The nature of the Christian fundamentalist movement, while originally a united effort within conservative evangelicalism, evolved during the early-to-mid 1900s to become more separatist in nature and more characteristically dispensational in its theology. Most fundamentalists have strongly opposed the Roman Catholic Church for theological reasons; in recent years there has been limited political cooperation between individuals in each group on certain social issues, such as abortion.”
|Born Again||Born again is a term used primarily in the Fundamentalist, Evangelical, and Pentecostal branches of Protestant Christianity, where it is associated with salvation, conversion and spiritual rebirth…

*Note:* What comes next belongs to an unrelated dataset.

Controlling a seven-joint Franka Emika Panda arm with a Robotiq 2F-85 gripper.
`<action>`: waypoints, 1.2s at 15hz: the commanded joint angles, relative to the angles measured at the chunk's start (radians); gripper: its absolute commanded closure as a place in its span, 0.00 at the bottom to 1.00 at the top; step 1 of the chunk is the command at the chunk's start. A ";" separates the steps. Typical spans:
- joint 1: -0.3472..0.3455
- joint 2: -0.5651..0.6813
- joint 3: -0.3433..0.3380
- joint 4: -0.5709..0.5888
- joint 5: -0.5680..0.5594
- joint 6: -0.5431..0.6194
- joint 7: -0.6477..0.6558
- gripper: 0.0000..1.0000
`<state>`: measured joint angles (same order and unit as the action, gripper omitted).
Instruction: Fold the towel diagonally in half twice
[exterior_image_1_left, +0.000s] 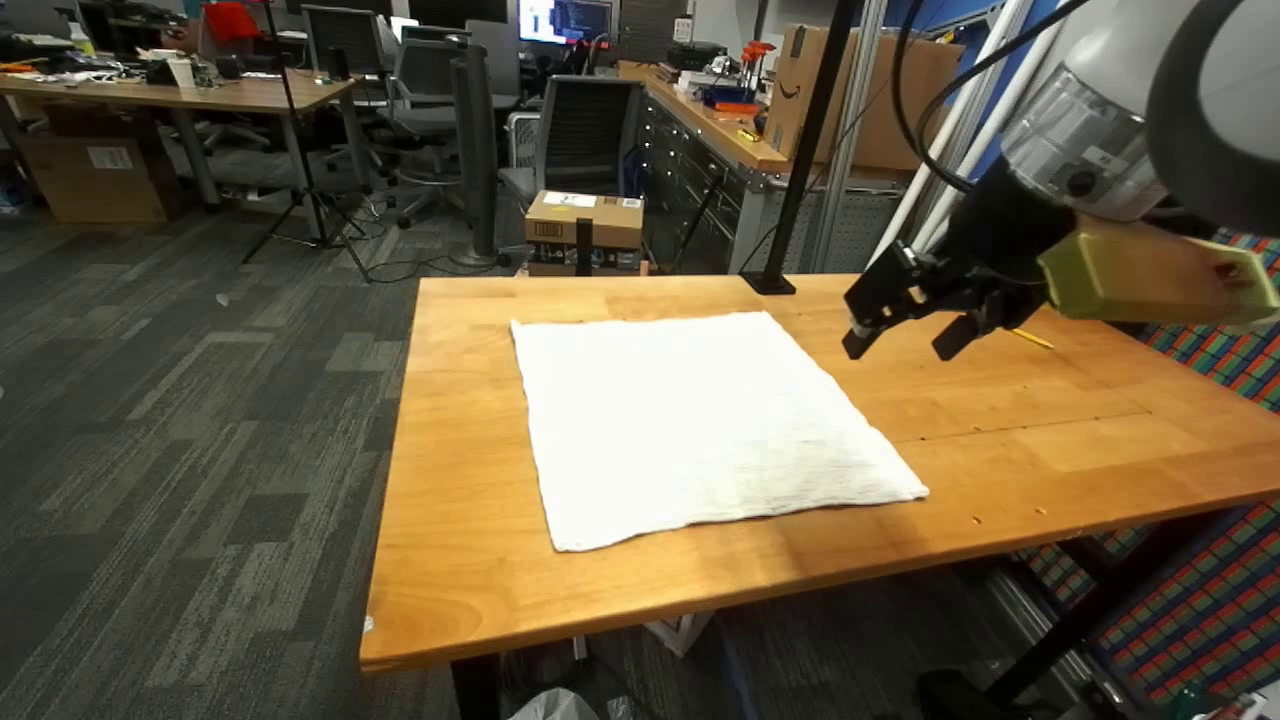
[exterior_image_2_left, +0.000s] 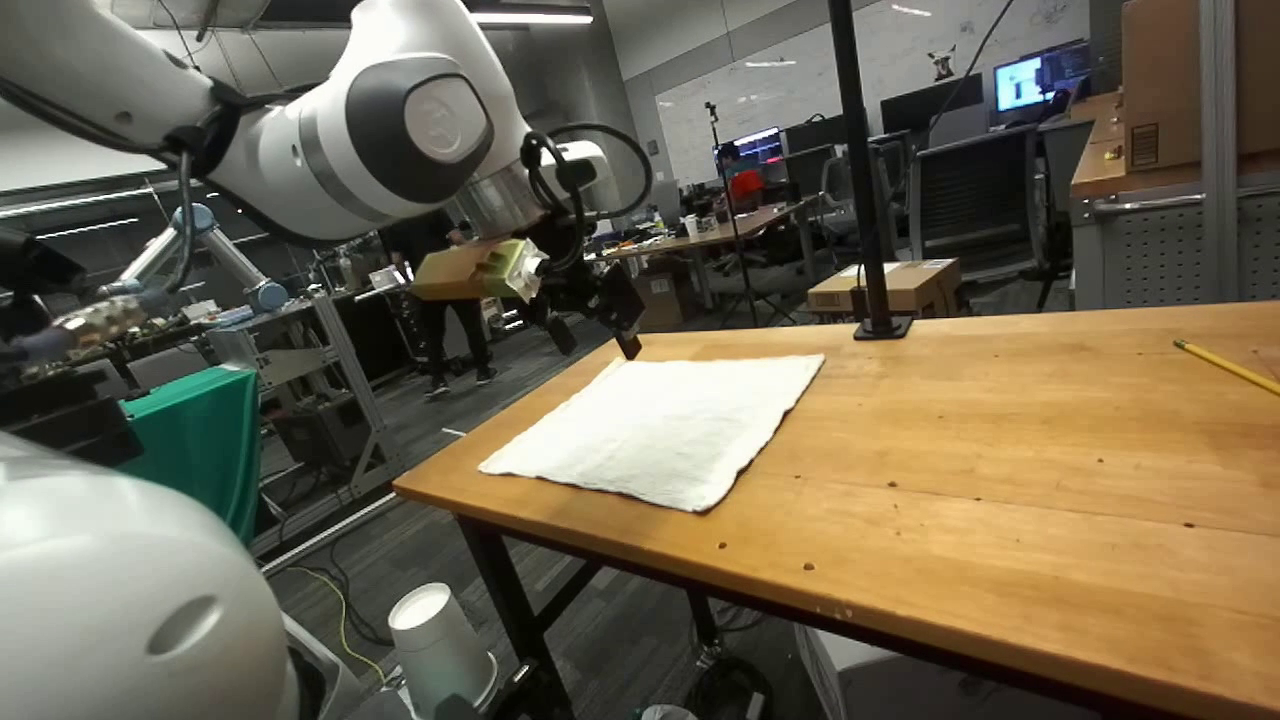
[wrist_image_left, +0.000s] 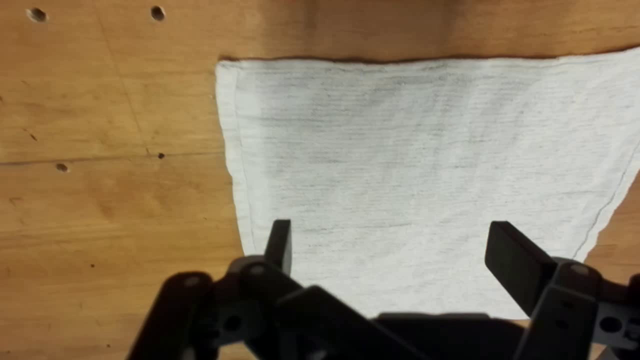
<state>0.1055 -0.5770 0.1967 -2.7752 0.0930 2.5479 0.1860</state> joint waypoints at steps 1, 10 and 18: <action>-0.032 0.049 0.088 0.001 -0.073 0.123 0.105 0.00; -0.096 0.194 0.060 -0.002 -0.158 0.063 0.132 0.00; -0.099 0.395 -0.005 -0.002 -0.145 0.230 0.127 0.00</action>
<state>0.0069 -0.2460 0.2157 -2.7774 -0.0407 2.6885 0.3104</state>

The idea of being born again carries with it the theological idea that a Christian is a new creation, given a fresh start by the action of God, freed from a sinful past life and able to begin a new life in relationship with Christ via the Holy Spirit. John Wesley and Christians associated with early Methodism referred to the born again experience as ‘the New Birth’.
In recent history, born again is a term that has been associated with evangelical renewal since the late 1960s, first in the United States and then later around the world. Associated perhaps initially with Jesus People and the Christian counterculture, born again came to refer to an intense conversion experience, and was increasingly used as a term to identify devout believers.”
|Salvation Army||“Salvation Army beliefs follow those of the universal Christian church, as derived from the scriptures. They are included in the ‘Articles of War’, the membership form which all prospective Salvationists sign before enrolling as Salvation Army soldiers.